Top of Source material

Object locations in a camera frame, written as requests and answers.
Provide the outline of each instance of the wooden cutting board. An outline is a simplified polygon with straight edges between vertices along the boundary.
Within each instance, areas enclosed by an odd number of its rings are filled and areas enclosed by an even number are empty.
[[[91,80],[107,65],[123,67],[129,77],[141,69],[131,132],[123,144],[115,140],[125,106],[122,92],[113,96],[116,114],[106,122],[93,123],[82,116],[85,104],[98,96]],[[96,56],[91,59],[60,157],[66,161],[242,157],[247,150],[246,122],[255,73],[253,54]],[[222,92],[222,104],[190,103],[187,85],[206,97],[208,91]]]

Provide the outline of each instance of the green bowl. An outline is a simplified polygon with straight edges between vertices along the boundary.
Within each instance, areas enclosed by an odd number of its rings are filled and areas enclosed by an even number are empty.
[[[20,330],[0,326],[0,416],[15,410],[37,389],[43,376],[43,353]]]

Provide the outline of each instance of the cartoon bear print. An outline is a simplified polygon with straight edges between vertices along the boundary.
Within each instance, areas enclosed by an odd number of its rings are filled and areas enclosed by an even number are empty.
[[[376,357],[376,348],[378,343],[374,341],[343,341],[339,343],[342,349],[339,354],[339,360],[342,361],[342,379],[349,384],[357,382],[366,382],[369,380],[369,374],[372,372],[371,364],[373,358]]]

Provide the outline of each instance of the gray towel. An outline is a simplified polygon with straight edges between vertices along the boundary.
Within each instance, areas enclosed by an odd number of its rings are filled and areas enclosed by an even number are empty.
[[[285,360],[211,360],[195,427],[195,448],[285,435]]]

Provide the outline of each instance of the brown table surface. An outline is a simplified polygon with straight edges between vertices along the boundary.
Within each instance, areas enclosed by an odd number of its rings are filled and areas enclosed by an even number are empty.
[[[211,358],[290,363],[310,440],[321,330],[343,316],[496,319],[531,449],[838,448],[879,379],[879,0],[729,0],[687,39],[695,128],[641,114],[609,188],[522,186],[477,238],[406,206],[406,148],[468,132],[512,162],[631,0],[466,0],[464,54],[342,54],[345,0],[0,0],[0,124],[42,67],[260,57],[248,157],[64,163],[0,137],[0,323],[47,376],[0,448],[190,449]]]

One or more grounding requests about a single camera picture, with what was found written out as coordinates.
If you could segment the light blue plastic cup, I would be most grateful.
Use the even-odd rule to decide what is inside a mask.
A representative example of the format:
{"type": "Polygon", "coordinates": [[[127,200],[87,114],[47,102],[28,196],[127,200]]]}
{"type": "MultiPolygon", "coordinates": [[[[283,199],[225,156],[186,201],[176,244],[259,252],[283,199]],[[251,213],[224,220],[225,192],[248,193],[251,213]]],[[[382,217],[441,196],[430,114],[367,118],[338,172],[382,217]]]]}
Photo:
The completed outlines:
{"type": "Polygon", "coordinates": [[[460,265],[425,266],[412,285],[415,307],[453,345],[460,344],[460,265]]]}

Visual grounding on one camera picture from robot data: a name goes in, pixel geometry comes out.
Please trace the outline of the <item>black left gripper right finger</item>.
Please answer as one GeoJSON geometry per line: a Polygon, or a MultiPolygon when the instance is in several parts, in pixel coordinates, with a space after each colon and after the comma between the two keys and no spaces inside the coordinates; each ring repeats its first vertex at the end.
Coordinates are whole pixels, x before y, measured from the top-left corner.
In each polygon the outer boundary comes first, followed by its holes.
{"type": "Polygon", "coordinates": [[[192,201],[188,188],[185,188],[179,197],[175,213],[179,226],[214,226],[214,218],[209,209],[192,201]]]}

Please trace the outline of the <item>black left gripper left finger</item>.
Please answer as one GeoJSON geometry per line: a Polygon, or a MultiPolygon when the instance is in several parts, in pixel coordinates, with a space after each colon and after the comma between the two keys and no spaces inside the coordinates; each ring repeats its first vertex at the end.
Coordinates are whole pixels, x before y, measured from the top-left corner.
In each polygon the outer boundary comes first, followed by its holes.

Bottom of Source material

What you will do: Which lines run from the one holding "Provide the outline of each instance of the brown" through the one holding "Visual grounding on" in the records above? Repeat them exactly, both included, and nothing more.

Finished task:
Provide the outline of each instance of the brown table surface. An outline is a simplified polygon with straight edges between vertices along the boundary.
Within each instance, areas enclosed by an odd number of its rings are filled and areas enclosed by an even number are empty.
[[[211,358],[290,363],[310,440],[321,330],[343,316],[496,319],[531,449],[838,448],[879,379],[879,0],[729,0],[687,39],[695,128],[641,114],[609,188],[522,186],[477,238],[406,206],[406,148],[468,132],[512,162],[631,0],[466,0],[464,54],[342,54],[345,0],[0,0],[0,124],[42,67],[260,57],[248,157],[64,163],[0,137],[0,323],[47,376],[0,448],[190,449]]]

One or more grounding requests about a single camera picture, with what was found written out as coordinates.
If you could segment the light blue plastic cup, I would be most grateful.
Use the even-odd rule to decide what is inside a mask.
A representative example of the format:
{"type": "Polygon", "coordinates": [[[127,200],[87,114],[47,102],[28,196],[127,200]]]}
{"type": "MultiPolygon", "coordinates": [[[[283,199],[225,156],[186,201],[176,244],[259,252],[283,199]],[[251,213],[224,220],[225,192],[248,193],[251,213]]],[[[382,217],[441,196],[430,114],[367,118],[338,172],[382,217]]]]}
Photo:
The completed outlines:
{"type": "Polygon", "coordinates": [[[460,265],[425,266],[412,285],[415,307],[453,345],[460,344],[460,265]]]}

Visual grounding on one camera picture from robot data: a name goes in, pixel geometry comes out.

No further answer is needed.